Deepspeech: batching during inferencing

Created on 18 Sep 2017 · 21Comments · Source: mozilla/DeepSpeech

Hello,
Does native_client support inferencing of > 1 audio file at the same time? I am looking to use my GPU for inferencing and optimize the utilization by batching the requests from multiple audio files.

Source

abuvaneswari

👍4

Most helpful comment

Chiming in again- I didn't have access to evaluate.py since we were on an old 0.2.0 alpha release. But having updated to 0.4.1, I've been very pleased by evaluate.py's performance. 5 hours to transcribe 300 hours of audio on one GPU machine, bloody awesome.

So consider me happy, where this is concerned.

mathematiguy on 12 Feb 2019

👍3

All 21 comments

my program to test all a csv file :
https://pastebin.mozilla.org/9032686
it exports time and numbers of inferences done

capture : https://pastebin.mozilla.org/9032687

elpimous on 19 Sep 2017

Inferencing of a 15 sec long wav file on a GTX 1080 GPU takes 7 seconds. Is that expected? It seems to be a long time to me.
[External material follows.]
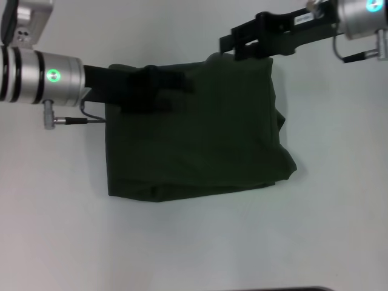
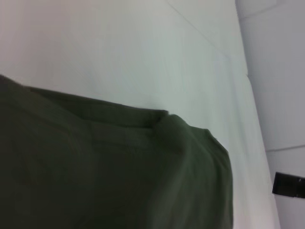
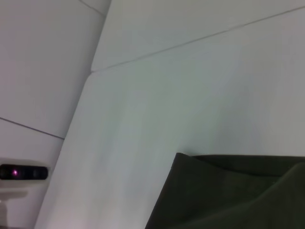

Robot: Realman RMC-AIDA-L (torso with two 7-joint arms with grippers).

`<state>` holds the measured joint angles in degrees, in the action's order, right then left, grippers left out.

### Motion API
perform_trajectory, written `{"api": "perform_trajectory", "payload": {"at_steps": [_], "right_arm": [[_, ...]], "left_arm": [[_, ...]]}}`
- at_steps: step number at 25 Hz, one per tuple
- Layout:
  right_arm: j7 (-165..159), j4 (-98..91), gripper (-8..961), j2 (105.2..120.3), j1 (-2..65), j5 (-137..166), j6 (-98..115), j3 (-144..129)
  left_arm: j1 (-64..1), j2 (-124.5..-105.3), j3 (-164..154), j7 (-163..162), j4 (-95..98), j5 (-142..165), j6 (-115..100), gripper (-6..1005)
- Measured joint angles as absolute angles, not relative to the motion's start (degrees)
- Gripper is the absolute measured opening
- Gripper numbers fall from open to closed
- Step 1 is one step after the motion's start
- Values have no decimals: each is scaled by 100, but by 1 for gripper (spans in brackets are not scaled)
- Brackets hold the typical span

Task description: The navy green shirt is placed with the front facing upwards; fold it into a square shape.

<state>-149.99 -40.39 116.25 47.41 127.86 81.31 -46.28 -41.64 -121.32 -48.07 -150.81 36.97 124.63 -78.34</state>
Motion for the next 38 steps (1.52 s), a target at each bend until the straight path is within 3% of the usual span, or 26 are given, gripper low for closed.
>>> {"api": "perform_trajectory", "payload": {"at_steps": [7, 25, 38], "right_arm": [[-14999, -3554, 486, 11725, 5234, 12790, 7966, -5178], [-15367, -3036, 485, 11685, 5405, 13349, 6900, -5763], [-15681, -3315, 486, 11276, 5203, 13633, 6746, -5685]], "left_arm": [[-3900, -11901, -4442, -15191, 3899, 12419, -8083, 761], [-3565, -11834, -3769, -15195, 4482, 12410, -8642, 762], [-3600, -11834, -3785, -15181, 4483, 12409, -8614, 762]]}}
abuvaneswari on 20 Sep 2017

Do you use existing binaries ? Or did you compile native_client ? (Compile with cuda option)

elpimous on 20 Sep 2017

yes. Compiled native_client with CUDA option.
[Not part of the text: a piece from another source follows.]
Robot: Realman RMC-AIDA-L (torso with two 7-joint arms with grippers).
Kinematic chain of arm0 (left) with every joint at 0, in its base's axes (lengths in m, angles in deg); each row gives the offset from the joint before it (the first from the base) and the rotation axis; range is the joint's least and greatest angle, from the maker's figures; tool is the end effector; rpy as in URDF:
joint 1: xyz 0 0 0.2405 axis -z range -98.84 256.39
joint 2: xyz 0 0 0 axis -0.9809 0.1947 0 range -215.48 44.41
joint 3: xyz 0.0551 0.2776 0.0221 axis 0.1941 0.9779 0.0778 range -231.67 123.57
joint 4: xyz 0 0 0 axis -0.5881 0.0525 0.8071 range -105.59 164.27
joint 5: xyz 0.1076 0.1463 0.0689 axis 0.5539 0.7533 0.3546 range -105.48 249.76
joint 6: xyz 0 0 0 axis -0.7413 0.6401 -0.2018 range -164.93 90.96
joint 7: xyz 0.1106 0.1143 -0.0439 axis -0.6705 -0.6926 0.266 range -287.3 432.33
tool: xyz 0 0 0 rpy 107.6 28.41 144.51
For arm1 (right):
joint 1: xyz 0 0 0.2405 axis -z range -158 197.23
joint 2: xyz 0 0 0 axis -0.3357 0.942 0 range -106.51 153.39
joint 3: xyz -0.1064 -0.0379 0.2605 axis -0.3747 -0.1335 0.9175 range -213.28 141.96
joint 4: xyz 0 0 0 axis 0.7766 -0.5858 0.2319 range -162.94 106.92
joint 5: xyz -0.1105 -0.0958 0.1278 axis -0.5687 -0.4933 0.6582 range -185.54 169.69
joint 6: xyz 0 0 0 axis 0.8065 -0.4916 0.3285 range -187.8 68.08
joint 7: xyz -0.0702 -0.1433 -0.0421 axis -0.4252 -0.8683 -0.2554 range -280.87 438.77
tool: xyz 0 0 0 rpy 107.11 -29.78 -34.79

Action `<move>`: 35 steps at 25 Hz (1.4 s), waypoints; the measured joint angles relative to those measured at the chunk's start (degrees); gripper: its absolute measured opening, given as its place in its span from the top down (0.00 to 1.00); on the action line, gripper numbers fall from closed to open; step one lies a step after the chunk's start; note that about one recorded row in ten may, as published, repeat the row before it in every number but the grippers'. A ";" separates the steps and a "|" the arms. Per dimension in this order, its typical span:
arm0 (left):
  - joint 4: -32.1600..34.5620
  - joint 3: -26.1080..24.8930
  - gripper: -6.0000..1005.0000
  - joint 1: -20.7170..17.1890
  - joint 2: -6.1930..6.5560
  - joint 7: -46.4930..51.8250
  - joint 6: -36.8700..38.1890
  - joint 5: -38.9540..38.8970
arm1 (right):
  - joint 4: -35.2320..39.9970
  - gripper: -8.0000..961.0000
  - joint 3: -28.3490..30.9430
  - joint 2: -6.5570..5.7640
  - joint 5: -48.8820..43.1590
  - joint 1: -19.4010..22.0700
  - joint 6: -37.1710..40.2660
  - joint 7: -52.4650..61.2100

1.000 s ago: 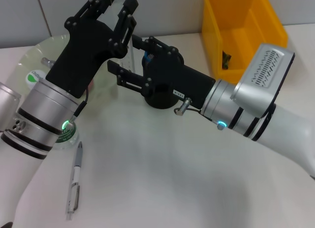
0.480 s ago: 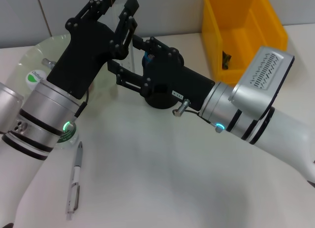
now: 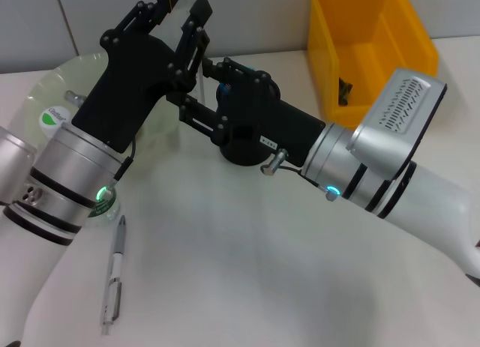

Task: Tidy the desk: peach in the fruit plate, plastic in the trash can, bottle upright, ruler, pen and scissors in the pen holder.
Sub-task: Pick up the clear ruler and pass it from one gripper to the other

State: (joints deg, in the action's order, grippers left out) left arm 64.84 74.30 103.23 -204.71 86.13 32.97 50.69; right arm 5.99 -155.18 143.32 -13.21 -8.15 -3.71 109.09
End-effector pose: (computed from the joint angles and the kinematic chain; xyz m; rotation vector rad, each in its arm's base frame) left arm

abuvaneswari on 20 Sep 2017

Well, on my small tx2, without overclocking, I just did a test on batch containing 101 wav (average 3s/wav)
101 inferences in 48.903s, so inference takes wavetime/3.
You just have to compare gpu boards in a net bench

elpimous on 20 Sep 2017

my program to test all a csv file :
https://pastebin.mozilla.org/9032686
it exports time and numbers of inferences done

capture : https://pastebin.mozilla.org/9032687

hi @elpimous , thanks for the answer.
the links are broken now, could you please share it again ?
Best regards

nicolaspanel on 28 Nov 2018

@elpimous @kdavis-mozilla
It would be great to have this feature.
I can work on the PR but since it will take some time to develop, could you first confirm that it is something you are interested in ?
best regards

nicolaspanel on 5 Dec 2018

👍1

@nicolaspanel I find it interesting @reuben what's your take?

kdavis-mozilla on 5 Dec 2018

@nicolaspanel I'm definitely interested in having this feature. Do you have an idea of what the batch API would look like?

reuben on 5 Dec 2018

It would be great if we have this feature for deep speech pre-build binary as well as, Inferencing more than one audio file at the same time. Currently, I've written a python script and passing audio file name one by one.

nullbyte91 on 6 Dec 2018

@nicolaspanel I'm definitely interested in having this feature. Do you have an idea of what the batch API would look like?

Right now, python client.py looks like

ds = Model(...)
fin = wave.open(args.audio, 'rb')
fs = fin.getframerate()  # 16000
audio = np.frombuffer(fin.readframes(fin.getnframes()), np.int16)  # audio.shape => (n_frames,)
transcript = ds.stt(audio, fs)

we could just add Model#stt_batch -> List[str] method expecting (BATCH_SIZE, max(n_frames),) array and framerate inputs.

ds = Model(...)
fin = wave.open(args.audio, 'rb')
fs = fin.getframerate()  # 16000
audio = np.frombuffer(fin.readframes(fin.getnframes()), np.int16)  # audio.shape => (n_frames,)
audios = audio.reshape((1, audio.shape[0]))
transcript = ds.stt_batch(audios, fs)

the tricky part is of course the underlying DeepSpeech/native_client/deepspeech.cc code

nicolaspanel on 6 Dec 2018

(Caveat: We're currently running on 0.2.0-alpha.7, but my findings seem to be consistent with everyone else)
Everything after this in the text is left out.